Kali ini langit tengah berkabung melalui semburat kelabu di permukaan buntalan awan. Sedikit demi sedikit tetesan gerimis hingga kian deras jatuh membasahi bumi. Oleh sebab itu, beberapa kendaraan bermotor menepi untuk mengenakan jas hujan hingga jalan lenggang beberapa saat.

"Kamu berencana melupakanku," ujar sosok yang memecah keheningan di dalam mobil.

Jenna menoleh pada kursi di sebelahnya dan menemukan lelaki muda bersandar santai sembari memandang pemandangan menenangkan hujan di hadapannya. Segera gadis itu memalingkan muka. Ia harus mengupayakan bagaimanapun caranya agar sembuh. Sembuh dari kegilaan beruntun.

Setidaknya tadi, ia mampu menahan amarah yang hendak tumpah atau tingkah tidak warasnya saat mengetahui setelah bangun tidur, hidung dan matanya berubah bentuk menjadi layaknya orang kaukasia. Ia seperti telah melakukan operasi plastik, namun terlihat sangat alami.

Terlampau terlena dalam lamunan, Jenna hampir menabrak motor yang berhenti mendadak di hadapannya. Gadis itu panik beberapa saat lantas menghela napas lega. Beruntung, ia menginjak pedal rem tepat waktu sehingga benar-benar tidak menghantam motor sama sekali.

Kembali melanjutkan perjalanan bersamaan rasa gundah gulana hadir, Jenna bersyukur karena benar-benar tidak ada yang terjadi kecelakaan untuk sampai di tempat tujuan.
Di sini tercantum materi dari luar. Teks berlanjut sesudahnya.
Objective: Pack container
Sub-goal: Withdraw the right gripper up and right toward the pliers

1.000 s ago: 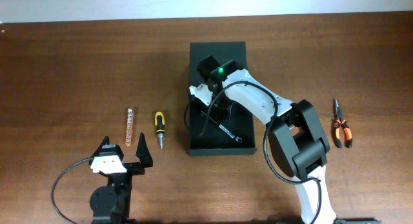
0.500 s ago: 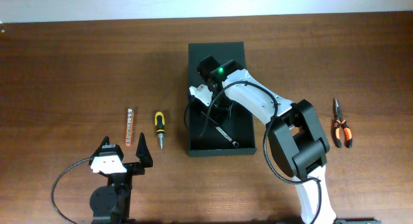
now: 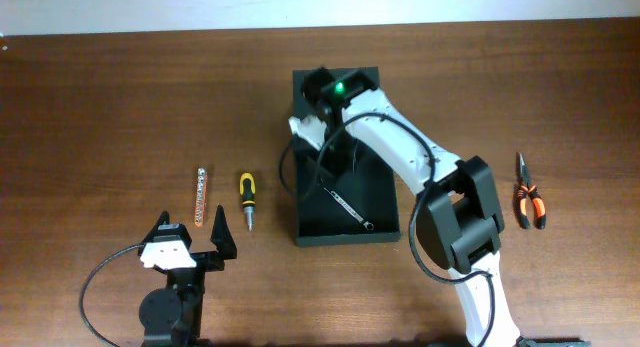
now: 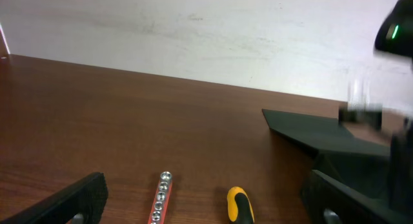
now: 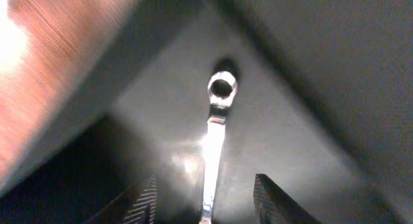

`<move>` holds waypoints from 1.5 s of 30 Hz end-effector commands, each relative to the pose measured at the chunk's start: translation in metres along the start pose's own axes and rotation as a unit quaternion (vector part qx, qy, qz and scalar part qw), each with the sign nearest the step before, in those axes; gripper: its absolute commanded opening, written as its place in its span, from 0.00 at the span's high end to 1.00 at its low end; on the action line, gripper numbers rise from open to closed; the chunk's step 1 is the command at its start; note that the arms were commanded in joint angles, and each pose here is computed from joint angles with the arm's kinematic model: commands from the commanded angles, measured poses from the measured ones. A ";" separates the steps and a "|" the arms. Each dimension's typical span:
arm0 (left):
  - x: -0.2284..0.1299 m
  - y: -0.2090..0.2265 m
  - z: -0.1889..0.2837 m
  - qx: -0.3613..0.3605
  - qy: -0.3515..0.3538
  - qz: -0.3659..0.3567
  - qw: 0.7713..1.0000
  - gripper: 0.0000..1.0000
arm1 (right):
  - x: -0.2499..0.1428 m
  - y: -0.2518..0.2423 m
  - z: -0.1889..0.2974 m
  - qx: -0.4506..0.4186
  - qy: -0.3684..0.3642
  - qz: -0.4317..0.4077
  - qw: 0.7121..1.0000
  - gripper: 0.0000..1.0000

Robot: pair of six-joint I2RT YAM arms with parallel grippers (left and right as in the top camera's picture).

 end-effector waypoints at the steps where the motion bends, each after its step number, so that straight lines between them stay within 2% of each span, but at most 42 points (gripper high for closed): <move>1: -0.002 -0.001 0.000 -0.005 0.004 -0.008 1.000 0.01 | 0.010 -0.009 0.039 -0.021 -0.051 0.001 0.998 0.49; 4: -0.002 -0.001 0.000 -0.005 0.004 -0.008 1.000 0.01 | 0.010 -0.016 0.071 -0.060 -0.073 -0.022 0.995 0.41; 5: -0.002 -0.001 0.000 -0.005 0.004 -0.008 1.000 0.01 | 0.009 -0.021 0.081 -0.083 -0.075 -0.036 0.993 0.34; 8: -0.002 -0.001 0.000 -0.005 0.004 -0.008 1.000 0.01 | -0.003 -0.034 0.112 -0.145 -0.076 -0.083 0.983 0.02; 15: -0.002 -0.001 0.000 -0.005 0.004 -0.008 1.000 0.01 | -0.053 -0.070 0.168 -0.196 -0.078 -0.205 0.956 0.01; 22: -0.002 -0.001 0.000 -0.005 0.004 -0.008 1.000 0.01 | -0.115 -0.103 0.217 -0.228 -0.121 -0.341 0.904 0.01; 26: -0.002 -0.001 0.000 -0.005 0.004 -0.008 1.000 0.01 | -0.147 -0.097 0.246 -0.227 -0.155 -0.371 0.887 0.01; 30: -0.002 -0.001 0.000 -0.005 0.004 -0.008 1.000 0.01 | -0.182 -0.077 0.263 -0.232 -0.157 -0.397 0.874 0.01; 39: -0.002 -0.001 0.000 -0.005 0.004 -0.008 1.000 0.01 | -0.260 -0.038 0.235 -0.198 -0.080 -0.465 0.859 0.01; 42: -0.002 -0.001 0.000 -0.005 0.004 -0.008 1.000 0.01 | -0.270 -0.046 0.217 -0.190 -0.070 -0.481 0.853 0.01; 45: -0.002 -0.001 0.000 -0.005 0.004 -0.008 1.000 0.01 | -0.267 -0.062 0.199 -0.191 -0.067 -0.467 0.861 0.01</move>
Point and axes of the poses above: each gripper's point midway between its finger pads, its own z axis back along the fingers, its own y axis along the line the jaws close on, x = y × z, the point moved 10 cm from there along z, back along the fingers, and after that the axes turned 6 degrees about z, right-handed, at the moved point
"Sesungguhnya tidak pernah ada kata kebetulan di dunia ini."

Muak, tatapan Jenna beralih pada pemuda di sebelahnya yang sibuk mengoceh dan mengeluarkan kata-kata secara mendadak tanpa konteks yang jelas. Dirinya yang sudah pusing perkara ini itu harus menebak maksud dari ucapannya.
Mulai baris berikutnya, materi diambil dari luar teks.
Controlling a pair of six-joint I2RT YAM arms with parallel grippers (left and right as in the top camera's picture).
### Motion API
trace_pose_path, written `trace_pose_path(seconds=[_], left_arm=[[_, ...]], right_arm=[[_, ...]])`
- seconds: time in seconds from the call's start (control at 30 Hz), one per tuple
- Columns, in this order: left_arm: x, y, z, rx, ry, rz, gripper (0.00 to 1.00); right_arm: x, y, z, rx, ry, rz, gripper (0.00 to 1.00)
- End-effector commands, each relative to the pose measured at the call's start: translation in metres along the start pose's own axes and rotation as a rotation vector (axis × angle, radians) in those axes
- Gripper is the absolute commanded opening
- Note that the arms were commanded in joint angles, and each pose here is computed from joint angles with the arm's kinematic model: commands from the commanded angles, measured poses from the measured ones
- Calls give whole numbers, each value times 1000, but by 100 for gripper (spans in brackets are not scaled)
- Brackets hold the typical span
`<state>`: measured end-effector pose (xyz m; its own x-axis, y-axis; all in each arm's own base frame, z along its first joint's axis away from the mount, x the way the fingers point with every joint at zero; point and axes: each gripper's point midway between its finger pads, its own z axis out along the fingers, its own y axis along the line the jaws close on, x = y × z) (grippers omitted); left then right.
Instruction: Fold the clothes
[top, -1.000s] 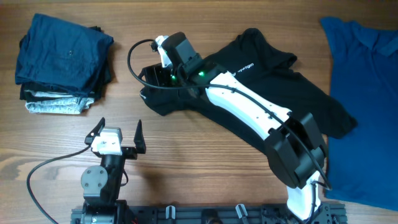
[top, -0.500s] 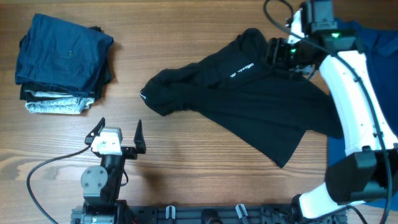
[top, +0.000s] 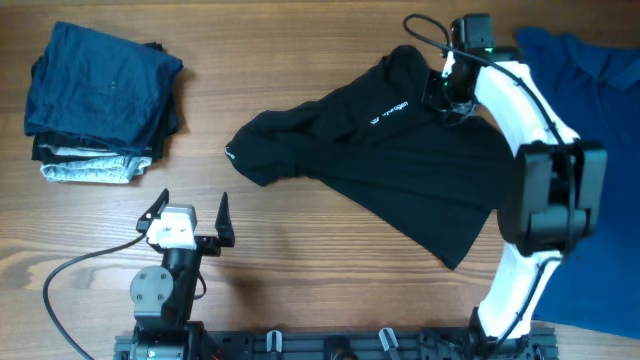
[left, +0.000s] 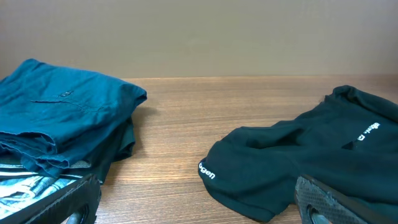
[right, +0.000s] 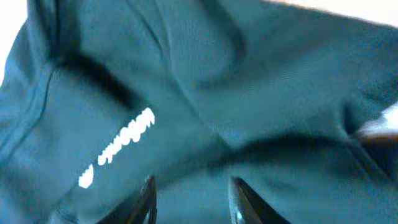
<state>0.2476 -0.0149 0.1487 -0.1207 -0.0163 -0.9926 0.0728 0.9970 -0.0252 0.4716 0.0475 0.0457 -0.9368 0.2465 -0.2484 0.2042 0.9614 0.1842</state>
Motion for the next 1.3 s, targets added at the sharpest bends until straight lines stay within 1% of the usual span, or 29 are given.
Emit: trace_pose_path(seconds=[0.0,0.1,0.17,0.3,0.33,0.43,0.57,0.63,0.67,0.7,0.73,0.77,0.87,1.07,1.27], left_arm=[[2,2,0,-10,1,19,100],[2,2,0,-10,1,19,100],[2,2,0,-10,1,19,100],[2,2,0,-10,1,18,100],[2,2,0,-10,1,18,100],[2,2,0,-10,1,18,100],[2,2,0,-10,1,18,100],[2,2,0,-10,1,19,100],[2,2,0,-10,1,18,100],[2,2,0,-10,1,18,100],[2,2,0,-10,1,19,100],[2,2,0,-10,1,18,100],[2,2,0,-10,1,18,100],[2,2,0,-10,1,19,100],[2,2,0,-10,1,18,100]], right_arm=[[-3,4,25,-20,-5,40,38],[-15,5,26,-23,-52,54,38],[-13,-3,28,19,-56,129,37],[8,-14,41,58,-8,190,36],[16,-23,45,95,3,217,36],[26,-32,57,120,-3,216,38],[13,-28,57,97,-54,214,43],[7,-26,57,86,-76,230,43],[7,-26,57,85,-80,233,40],[5,-25,57,82,-84,233,29],[4,-25,57,80,-89,233,9],[3,-24,57,78,-93,233,4],[-9,-20,51,62,-128,227,4],[-76,3,-22,8,-358,136,4],[-108,1,-42,56,-498,84,4]])
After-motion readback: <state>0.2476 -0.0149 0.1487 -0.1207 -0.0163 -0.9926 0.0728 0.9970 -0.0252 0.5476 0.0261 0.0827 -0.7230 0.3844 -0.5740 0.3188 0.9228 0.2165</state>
Tatapan Jenna seolah menyalurkan kata, 'Lo ngomong apa sih?'

"Berisik banget sih!"

Si pemuda tertawa renyah. "Aku sedang berusaha agar kamu tidak terlambat menyadari."

"Menyadari kalau gue gila?" tanya Jenna sengit.

"Iya, setelah kekacauan besar terjadi," tukas pemuda bernetra hijau di sebelah Jenna seraya menunjukkan seringaian yang menyebalkan seperti biasa.

"Ah, shit! Gue nggak bisa mikir lagi apa yang benar dan salah!"